Diocese Looks at Alleged Misdeeds
3 Priests Had Served in Bay Area
By Michelle Bearden and Researcher Michael Messano
Tampa Tribune [Florida]
May 24, 2002
St. Petersburg - Three priests who served in the Catholic Diocese of St. Petersburg in the 1970s and '80s have been accused of misconduct with minors in the Tampa Bay area, including one investigated for allegations that he repeatedly raped a young girl.
The diocese released names of the three priests Thursday as part of its investigation into clergy who have worked in the diocese. Bishop Robert Lynch has been urging "anyone abused as a minor by church personnel" to come forward.
A fourth priest who worked in this diocese also was named, but he is accused of misconduct in another state.
The accused priests, who came from other dioceses or religious orders to work temporarily in this area, are:
The Rev. Polienato Bernabe, 61, from the Archdiocese of Lingayen-Dagupan, Philippines, who worked at Holy Name Catholic Church in Gulfport and Holy Family Catholic Church in St. Petersburg from 1975-89, then left to serve as a military chaplain.
Melissa Price, 31, who lives in Pasco County, went to police in March with her allegations that Bernabe repeatedly raped her from ages 8 to 16. Police investigated and forwarded her complaint Thursday to the Pinellas-Pasco State Attorney's Office.

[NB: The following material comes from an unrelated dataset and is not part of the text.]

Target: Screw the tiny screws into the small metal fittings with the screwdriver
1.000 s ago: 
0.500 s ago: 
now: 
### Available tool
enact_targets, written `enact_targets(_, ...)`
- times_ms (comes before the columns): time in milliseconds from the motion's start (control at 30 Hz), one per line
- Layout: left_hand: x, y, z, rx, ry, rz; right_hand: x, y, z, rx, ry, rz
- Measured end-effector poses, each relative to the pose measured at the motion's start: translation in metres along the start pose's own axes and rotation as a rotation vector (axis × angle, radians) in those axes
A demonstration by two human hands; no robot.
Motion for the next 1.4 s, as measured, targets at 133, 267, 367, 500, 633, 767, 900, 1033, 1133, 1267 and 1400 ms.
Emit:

The Rev. Russell Gerald Appleby, 67, a member of the Missionaries of the Holy Family in San Antonio, Texas, who served St. Ignatius Catholic Church in Tarpon Springs in 1978-79. In 1994, the diocese said it received a "credible complaint of misconduct with a minor" against Appleby that occurred during his year in Tarpon Springs. The diocese said it notified Appleby's religious superior of the allegations, but learned at that time he had been removed from the ministry in 1991 and defrocked by the Vatican in 1995.
The Rev. Ronald Luka, 65, from the Claretian Missionaries in Chicago, served at Nativity Catholic Church in Brandon beginning in November 1982. Although the diocese did not receive a specific complaint against Luka, it was concerned about "poor judgment," such as allowing young boys into the rectory, so it severed his ministerial responsibilities in September 1983. The priest then reported back to his religious superior.
The Rev. Robert Huneke, 62, from the Diocese of Rockville Center, N.Y., who served at Christ the King parish in Tampa from September 1979 to May 1982. The diocese said it received a copy of a complaint of misconduct with a minor in New York that had been sent to Huneke's diocese in New York. He was then removed from the ministry here and returned to his bishop in Rockville Center.
Besides Appleby, it appears at least two of the others are no longer active in ministry.
Richard Leamy, a lawyer representing the Claretian order, told The Miami Herald recently that Luka "has not been acting as a priest for several years." Two former altar boys from Fort Lauderdale filed a lawsuit last week against Luka, 65, alleging he sexually abused them in the 1970s.
According to Newsday, Huneke chose to leave the Rockville Center diocese rather than submit to a psychiatric evaluation in the late 1980s after church officials learned of sexual misconduct allegations against him.
He later married a former nun and worked as a guidance counselor at the Marist School in Atlanta. In a letter published by Newsweek, Huneke wrote he was "truly sorry" for any harm he caused and had undergone counseling as well as spiritual direction.
The Tribune could not locate Bernabe for comment.
Diocesan attorney Joe DiVito said the diocese did not make any financial settlements to the alleged victims. However, he said, Appleby's religious order paid $4,800 in counseling fees for one alleged local victim.
DiVito said the investigation continues into some 3,000 files of priests who have served the diocese since its formation in 1968. He said "several hundreds" have been cleared.
Even though the investigation is not complete, he said "once we came across this information, we felt we should release it now rather than later."
"We're looking at each and every piece of paper in every file, from top to bottom," DiVito said.